(Exercise details): To answer, print the line containing "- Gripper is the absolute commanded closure" and each line after it in the listing below, exactly as they stand.

(Supplied material):
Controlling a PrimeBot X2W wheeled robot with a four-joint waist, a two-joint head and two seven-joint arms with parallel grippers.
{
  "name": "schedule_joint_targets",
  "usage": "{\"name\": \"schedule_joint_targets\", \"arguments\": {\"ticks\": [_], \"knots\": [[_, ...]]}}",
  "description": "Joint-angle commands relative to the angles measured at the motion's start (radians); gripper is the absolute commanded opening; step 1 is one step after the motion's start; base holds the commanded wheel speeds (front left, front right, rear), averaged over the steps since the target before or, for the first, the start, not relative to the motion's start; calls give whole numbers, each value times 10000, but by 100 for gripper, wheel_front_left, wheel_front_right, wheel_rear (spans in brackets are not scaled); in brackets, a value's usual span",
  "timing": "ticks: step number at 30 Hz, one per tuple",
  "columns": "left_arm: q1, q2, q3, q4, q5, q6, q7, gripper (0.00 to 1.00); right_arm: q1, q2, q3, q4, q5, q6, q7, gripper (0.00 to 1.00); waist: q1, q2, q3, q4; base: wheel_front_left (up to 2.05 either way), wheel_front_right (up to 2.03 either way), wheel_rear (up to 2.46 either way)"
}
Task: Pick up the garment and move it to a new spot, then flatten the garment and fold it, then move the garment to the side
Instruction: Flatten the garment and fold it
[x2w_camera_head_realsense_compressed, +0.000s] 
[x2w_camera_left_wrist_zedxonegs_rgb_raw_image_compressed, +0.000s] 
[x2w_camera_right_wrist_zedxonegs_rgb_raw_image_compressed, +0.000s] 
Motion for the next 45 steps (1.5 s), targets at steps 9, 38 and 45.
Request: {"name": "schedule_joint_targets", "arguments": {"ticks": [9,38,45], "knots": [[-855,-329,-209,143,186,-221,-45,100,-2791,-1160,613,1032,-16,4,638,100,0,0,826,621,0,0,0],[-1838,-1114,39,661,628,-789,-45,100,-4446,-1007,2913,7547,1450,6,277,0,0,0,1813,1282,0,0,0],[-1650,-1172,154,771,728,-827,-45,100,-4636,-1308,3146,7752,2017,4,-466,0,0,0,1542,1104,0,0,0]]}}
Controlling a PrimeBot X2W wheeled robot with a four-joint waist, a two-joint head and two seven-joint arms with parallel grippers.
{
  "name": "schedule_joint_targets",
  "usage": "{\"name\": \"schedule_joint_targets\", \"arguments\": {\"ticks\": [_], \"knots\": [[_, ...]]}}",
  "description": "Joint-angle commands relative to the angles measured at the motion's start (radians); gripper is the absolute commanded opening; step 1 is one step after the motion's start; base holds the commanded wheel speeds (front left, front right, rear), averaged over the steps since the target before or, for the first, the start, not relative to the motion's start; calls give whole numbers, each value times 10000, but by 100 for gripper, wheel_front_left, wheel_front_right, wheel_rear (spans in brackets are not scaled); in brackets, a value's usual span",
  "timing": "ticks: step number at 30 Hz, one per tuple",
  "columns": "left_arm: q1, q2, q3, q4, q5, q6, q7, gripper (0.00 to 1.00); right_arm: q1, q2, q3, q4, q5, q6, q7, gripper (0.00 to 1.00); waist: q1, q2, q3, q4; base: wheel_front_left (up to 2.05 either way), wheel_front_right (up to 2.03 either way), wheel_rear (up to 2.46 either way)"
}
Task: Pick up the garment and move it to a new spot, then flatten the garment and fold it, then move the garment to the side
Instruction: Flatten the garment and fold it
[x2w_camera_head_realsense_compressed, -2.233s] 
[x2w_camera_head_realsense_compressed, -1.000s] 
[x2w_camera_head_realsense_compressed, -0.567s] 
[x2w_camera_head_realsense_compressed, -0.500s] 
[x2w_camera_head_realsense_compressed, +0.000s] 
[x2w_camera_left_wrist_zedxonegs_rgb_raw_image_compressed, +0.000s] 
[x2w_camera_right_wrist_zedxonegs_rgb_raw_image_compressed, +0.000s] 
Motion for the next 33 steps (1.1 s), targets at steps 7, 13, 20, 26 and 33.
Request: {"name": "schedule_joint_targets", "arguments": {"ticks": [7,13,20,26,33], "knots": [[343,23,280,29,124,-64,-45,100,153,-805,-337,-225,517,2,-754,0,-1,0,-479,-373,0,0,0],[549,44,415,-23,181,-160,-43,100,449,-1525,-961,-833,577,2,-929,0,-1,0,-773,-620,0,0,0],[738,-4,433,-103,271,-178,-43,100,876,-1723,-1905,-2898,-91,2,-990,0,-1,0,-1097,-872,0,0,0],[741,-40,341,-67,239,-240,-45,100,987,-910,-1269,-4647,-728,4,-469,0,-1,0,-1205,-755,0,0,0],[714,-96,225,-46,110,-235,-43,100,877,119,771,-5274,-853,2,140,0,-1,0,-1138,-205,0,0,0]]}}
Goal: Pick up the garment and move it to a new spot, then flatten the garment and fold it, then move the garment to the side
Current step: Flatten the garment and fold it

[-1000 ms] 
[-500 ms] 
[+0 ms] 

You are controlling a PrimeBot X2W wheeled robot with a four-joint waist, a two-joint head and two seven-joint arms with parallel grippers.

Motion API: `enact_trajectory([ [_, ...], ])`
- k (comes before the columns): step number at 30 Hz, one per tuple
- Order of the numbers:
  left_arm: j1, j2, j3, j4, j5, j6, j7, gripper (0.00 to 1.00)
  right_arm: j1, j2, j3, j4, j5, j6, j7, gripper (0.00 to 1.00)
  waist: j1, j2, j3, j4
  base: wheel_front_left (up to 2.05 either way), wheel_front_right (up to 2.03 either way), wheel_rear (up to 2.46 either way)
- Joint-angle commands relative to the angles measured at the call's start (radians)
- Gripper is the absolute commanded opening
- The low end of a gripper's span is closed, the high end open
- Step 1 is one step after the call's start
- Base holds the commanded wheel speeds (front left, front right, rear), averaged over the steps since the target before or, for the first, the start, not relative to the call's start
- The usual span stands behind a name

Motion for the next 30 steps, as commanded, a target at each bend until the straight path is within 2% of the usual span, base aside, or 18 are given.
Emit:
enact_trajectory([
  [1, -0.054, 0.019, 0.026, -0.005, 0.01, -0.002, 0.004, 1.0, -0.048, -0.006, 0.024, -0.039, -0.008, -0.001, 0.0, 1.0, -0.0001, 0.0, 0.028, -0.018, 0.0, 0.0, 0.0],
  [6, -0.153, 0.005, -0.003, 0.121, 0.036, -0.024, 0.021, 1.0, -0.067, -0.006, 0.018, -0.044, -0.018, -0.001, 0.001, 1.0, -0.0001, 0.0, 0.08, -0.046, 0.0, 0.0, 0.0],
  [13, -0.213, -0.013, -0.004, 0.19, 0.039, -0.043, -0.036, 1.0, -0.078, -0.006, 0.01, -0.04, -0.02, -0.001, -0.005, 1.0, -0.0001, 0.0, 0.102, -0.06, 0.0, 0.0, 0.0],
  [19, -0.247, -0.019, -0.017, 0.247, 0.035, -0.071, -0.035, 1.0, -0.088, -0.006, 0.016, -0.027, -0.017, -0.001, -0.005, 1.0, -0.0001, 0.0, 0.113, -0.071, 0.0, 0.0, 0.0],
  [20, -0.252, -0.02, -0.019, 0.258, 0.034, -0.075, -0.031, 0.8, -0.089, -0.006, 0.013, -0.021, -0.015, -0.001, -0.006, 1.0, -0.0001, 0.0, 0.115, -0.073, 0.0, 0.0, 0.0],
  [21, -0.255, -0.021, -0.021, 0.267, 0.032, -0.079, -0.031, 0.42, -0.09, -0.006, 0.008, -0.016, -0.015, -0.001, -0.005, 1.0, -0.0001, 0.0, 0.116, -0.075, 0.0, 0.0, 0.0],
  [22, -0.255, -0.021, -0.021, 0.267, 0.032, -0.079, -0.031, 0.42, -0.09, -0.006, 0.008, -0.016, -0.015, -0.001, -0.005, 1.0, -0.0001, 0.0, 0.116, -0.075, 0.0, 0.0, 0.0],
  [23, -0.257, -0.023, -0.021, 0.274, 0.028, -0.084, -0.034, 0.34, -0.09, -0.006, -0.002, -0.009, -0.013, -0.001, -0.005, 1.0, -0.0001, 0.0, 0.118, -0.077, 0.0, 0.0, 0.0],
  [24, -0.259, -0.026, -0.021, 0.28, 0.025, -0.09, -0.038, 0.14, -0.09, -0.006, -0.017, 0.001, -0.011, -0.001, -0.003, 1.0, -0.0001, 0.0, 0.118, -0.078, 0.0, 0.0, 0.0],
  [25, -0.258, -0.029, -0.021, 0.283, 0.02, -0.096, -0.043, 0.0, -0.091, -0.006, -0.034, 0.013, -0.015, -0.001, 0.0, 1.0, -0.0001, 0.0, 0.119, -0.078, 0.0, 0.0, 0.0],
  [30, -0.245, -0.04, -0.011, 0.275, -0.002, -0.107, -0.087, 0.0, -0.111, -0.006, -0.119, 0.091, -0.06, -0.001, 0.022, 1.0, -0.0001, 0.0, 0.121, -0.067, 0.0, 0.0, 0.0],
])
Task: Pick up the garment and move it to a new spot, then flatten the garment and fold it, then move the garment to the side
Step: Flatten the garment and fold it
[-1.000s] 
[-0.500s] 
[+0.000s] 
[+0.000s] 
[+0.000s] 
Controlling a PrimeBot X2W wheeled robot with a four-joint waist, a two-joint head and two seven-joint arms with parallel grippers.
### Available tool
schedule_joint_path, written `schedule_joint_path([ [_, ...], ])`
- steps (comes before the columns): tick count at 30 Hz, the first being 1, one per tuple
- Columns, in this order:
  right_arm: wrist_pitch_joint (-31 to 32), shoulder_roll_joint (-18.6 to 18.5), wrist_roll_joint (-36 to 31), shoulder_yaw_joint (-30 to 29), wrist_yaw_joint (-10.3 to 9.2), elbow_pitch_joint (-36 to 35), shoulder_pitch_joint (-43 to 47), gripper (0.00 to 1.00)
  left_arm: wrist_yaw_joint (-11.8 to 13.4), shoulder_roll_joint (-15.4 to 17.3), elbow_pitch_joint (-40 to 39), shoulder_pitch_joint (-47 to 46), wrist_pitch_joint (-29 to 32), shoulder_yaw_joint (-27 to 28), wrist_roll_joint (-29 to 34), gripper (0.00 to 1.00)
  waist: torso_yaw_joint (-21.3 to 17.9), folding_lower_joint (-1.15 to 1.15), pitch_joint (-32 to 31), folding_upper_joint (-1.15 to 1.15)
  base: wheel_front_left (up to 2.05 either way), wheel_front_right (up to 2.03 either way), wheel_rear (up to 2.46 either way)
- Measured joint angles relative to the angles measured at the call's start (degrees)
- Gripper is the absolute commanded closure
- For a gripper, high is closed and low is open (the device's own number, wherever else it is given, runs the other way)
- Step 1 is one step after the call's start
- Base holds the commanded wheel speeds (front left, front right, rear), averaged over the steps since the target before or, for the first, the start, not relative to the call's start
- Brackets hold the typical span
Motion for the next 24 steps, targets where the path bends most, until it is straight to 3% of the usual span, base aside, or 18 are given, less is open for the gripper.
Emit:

(Task response):
- Gripper is the absolute commanded closure
- For a gripper, high is closed and low is open (the device's own number, wherever else it is given, runs the other way)
- Step 1 is one step after the call's start
- Base holds the commanded wheel speeds (front left, front right, rear), averaged over the steps since the target before or, for the first, the start, not relative to the call's start
- Brackets hold the typical span
Motion for the next 24 steps, targets where the path bends most, until it is straight to 3% of the usual span, base aside, or 18 are given, less is open for the gripper.
Emit:

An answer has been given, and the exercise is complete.